» DATASET CONTENT
*** Block opens ***

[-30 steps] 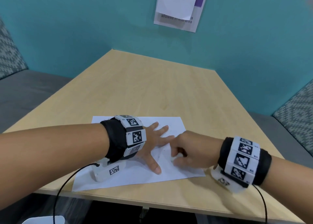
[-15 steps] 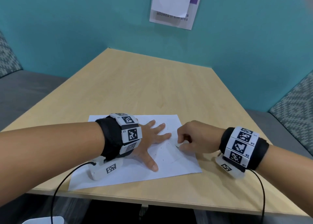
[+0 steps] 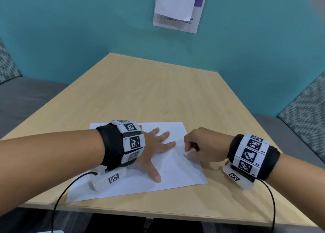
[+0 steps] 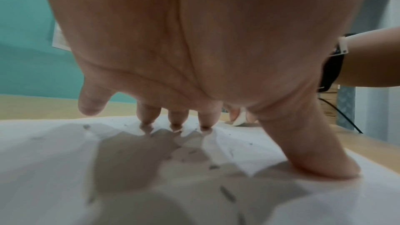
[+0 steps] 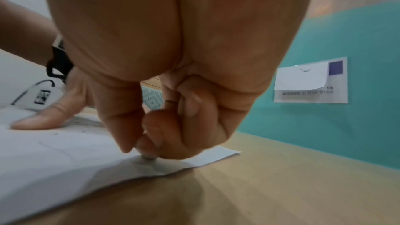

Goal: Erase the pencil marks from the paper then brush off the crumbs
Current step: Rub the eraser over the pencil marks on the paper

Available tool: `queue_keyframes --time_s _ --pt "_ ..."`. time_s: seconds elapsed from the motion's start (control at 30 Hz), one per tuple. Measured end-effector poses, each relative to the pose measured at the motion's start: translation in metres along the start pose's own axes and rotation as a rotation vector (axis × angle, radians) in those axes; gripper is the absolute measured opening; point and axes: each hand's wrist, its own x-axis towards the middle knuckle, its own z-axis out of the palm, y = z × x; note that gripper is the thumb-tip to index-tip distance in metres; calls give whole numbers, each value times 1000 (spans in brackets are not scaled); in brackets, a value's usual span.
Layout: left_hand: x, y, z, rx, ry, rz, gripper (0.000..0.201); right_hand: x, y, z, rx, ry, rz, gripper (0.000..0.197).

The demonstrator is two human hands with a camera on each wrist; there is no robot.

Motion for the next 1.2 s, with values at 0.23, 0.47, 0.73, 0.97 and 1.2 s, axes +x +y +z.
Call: queue_keyframes --time_s 0.23,0.47,0.73,0.97,1.2 --pt "17 15 -13 -15 6 70 116 -2 -6 0 6 2 -16 8" --pt "14 19 -15 -8 27 96 104 -11 -32 6 16 -78 -149 5" --pt "16 16 -11 -39 34 103 107 -12 -35 8 36 -104 -162 6" --pt "19 15 -7 -39 50 94 111 -21 -43 14 51 -128 -201 3" --pt "17 14 -10 -60 41 98 111 -11 -25 5 18 -78 -98 8"
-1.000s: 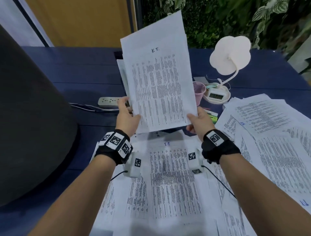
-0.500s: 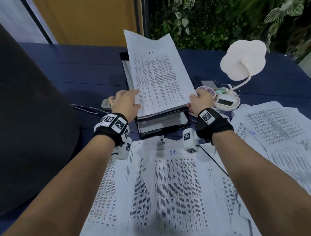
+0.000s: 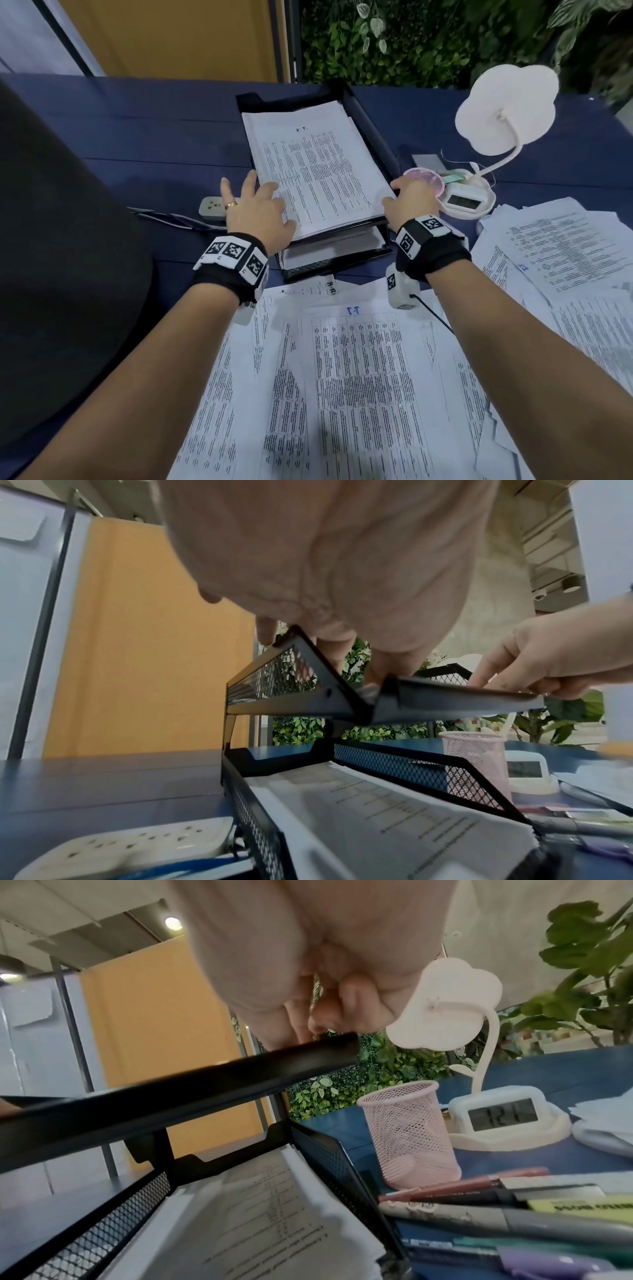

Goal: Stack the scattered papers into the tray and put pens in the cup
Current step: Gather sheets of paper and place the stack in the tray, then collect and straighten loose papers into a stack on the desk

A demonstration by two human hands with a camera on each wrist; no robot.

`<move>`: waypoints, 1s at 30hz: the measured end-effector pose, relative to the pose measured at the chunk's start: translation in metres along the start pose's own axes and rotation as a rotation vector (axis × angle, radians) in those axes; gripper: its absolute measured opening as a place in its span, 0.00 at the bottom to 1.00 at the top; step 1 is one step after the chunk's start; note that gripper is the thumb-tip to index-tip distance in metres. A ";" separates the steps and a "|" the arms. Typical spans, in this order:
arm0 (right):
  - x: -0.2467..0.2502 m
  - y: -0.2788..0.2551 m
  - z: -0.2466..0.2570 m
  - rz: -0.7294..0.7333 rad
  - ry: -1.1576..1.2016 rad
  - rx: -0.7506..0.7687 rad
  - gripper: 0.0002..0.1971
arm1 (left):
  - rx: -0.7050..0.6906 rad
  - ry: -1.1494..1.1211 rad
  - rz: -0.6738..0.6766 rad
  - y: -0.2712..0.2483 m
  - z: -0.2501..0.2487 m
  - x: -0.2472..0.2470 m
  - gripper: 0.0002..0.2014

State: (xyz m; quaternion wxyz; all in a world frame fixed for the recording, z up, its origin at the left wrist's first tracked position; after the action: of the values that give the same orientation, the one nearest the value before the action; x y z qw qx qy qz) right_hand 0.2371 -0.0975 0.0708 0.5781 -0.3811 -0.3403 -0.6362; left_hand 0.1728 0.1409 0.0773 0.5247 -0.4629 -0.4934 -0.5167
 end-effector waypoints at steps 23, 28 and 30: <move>-0.074 -0.161 -0.139 0.435 -0.150 -0.186 0.23 | 0.102 -0.678 0.061 -0.131 -0.025 -0.087 0.27; -0.073 -0.175 -0.135 0.497 -0.323 -0.056 0.27 | 0.148 -0.577 0.334 -0.141 -0.036 -0.122 0.31; -0.071 -0.176 -0.135 0.506 -0.312 -0.056 0.28 | 0.121 -0.541 0.383 -0.139 -0.042 -0.130 0.34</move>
State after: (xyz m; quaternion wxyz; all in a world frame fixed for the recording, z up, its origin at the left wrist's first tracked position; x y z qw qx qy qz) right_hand 0.0526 -0.1636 -0.0549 0.6482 -0.5627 -0.3017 -0.4149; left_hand 0.0381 0.1053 -0.0589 0.4886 -0.6356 -0.5489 -0.2369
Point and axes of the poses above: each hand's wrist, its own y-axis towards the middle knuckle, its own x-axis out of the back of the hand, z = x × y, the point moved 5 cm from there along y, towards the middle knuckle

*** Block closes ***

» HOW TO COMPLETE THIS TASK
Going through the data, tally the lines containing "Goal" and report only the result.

» ANSWER SPACE
2